I numeri ufficiali dei pronto soccorso alle 18

This is the (devastating) picture crystallized when it was not yet 6:00 pm on January 2: a stalemate certified by photos and videos, rather than by the statistical data made public through the official report published in real time by Sardegna Salute, the Region's website dedicated to the health sector. Because there are numbers that escape monitoring: the data provided are not false, but they suffer from the lack of adequate tracking of some patients still to be unpacked. That is, those who arrived at the hospital by ambulance, were taken in charge with the triage that evaluates their conditions for the assignment of the "color" and then remain in the corridor, or in the medical rooms. For hours and hours. Even entire days.

Held on the stretchers, in fact, that had been used for transport on board the 118 vehicles. The consequence: they wait inside, the rescuers - who no longer have the stretcher in the ambulance - wait, also ensuring surveillance of the patient.
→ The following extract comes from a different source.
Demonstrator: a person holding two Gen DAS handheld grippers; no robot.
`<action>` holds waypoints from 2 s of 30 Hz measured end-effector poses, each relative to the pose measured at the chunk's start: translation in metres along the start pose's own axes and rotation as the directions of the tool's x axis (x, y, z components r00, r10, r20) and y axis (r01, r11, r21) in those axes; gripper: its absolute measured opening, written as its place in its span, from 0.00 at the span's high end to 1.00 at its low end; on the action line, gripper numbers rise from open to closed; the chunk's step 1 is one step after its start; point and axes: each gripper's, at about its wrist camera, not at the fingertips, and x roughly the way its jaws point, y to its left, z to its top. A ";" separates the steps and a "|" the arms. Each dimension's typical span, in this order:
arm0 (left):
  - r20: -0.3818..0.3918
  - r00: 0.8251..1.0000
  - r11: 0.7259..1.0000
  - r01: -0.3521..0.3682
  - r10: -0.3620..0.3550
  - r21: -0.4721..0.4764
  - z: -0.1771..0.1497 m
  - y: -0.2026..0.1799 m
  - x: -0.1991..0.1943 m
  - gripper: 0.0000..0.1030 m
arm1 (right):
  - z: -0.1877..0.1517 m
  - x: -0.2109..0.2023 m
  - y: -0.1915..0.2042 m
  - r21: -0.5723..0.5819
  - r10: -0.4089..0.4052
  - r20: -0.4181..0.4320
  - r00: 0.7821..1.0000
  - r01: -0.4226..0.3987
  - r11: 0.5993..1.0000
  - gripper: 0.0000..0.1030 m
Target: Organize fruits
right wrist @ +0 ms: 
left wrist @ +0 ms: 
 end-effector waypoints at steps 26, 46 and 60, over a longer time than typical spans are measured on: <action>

And the territory remains uncovered, because the rescue vehicles are blocked by a short circuit.

I letti vuoti nelle medicherie del Brotzu

At Brotzu it also happened that the 118 crews were held up even though there were free beds in the medical rooms inside. And patients could have been transferred to those.

"True, it happened, and I claim it," explains the head of the Arnas emergency room, Fabrizio Polo, "because there is a reason: here the staff is not enough, we do not have enough triage technicians. And the departments are full, we cannot carry out hospitalization due to lack of beds. But I cannot allow a patient to be abandoned to himself. By keeping him on the stretchers of the ambulances, those who are ill are monitored by the 118 rescuers: it is a question of safety."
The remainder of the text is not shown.